[[ Stored data open ]]

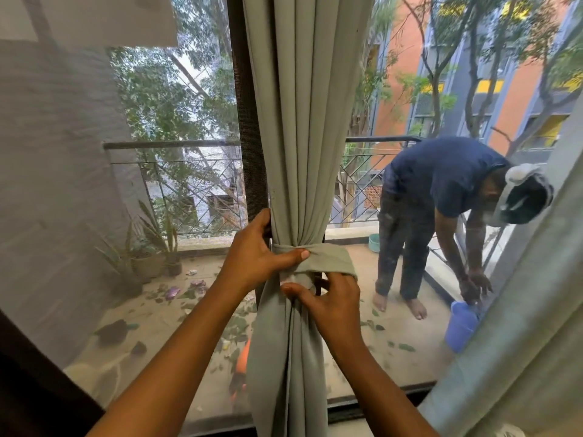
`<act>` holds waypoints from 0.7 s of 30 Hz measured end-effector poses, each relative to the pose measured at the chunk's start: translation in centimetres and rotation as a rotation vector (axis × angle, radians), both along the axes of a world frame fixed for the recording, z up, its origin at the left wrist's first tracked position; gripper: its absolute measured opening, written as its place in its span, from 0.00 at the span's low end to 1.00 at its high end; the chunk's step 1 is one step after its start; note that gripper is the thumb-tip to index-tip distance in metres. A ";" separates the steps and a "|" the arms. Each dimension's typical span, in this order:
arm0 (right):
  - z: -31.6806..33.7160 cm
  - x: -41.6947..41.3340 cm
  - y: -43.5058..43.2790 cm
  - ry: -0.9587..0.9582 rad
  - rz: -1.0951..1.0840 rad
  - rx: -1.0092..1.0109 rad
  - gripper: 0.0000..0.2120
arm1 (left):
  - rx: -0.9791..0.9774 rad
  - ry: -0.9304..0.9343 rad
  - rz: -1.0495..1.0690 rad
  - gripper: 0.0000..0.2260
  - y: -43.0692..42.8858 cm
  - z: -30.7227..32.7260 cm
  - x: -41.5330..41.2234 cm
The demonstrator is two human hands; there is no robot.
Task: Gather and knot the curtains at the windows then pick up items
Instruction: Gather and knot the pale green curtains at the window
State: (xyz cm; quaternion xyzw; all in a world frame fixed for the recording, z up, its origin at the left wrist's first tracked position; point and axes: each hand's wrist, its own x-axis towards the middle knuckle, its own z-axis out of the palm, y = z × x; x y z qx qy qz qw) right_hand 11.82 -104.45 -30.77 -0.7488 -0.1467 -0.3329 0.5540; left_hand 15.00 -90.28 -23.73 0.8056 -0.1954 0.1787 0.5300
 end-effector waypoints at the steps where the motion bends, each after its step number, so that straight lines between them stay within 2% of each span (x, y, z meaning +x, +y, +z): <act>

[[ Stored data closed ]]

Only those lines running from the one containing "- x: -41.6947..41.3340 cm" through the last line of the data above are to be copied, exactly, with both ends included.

  - x: -41.6947..41.3340 cm
  - y: -43.5058..43.2790 cm
  - ry: -0.9587..0.9582 rad
  - rz: -1.0951..1.0840 rad
  - rx: -1.0092..1.0109 rad
  - gripper: 0.0000..0.2120
arm1 (left):
  - rx: -0.9791..0.9774 rad
  - ry: -0.9304..0.9343 rad
  - rz: -1.0495..1.0690 rad
  - gripper: 0.0000..0.2260
  - y: -43.0692..42.8858 cm
  - z: -30.7227..32.7260 cm
  - x: -41.5330..41.2234 cm
The demonstrator is two human hands; there is no robot.
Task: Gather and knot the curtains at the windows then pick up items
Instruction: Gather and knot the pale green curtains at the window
State: (xyz cm; quaternion xyzw; all in a world frame fixed for the recording, z up, its origin at the left wrist's first tracked position; point and axes: each hand's wrist, its own x-axis towards the middle knuckle, its own z-axis out of the palm, y = z × x; x y z qx qy qz qw) right_hand 11.82 -104.45 -30.77 -0.7488 -0.1467 -0.3329 0.5540; left_hand 15.00 -90.28 -23.73 0.8056 -0.1954 0.1787 0.5300
 end-effector waypoints at the steps where the motion bends, each after its step number, so that straight lines between them stay within 2% of each span (x, y, z meaning +x, +y, +z): <act>

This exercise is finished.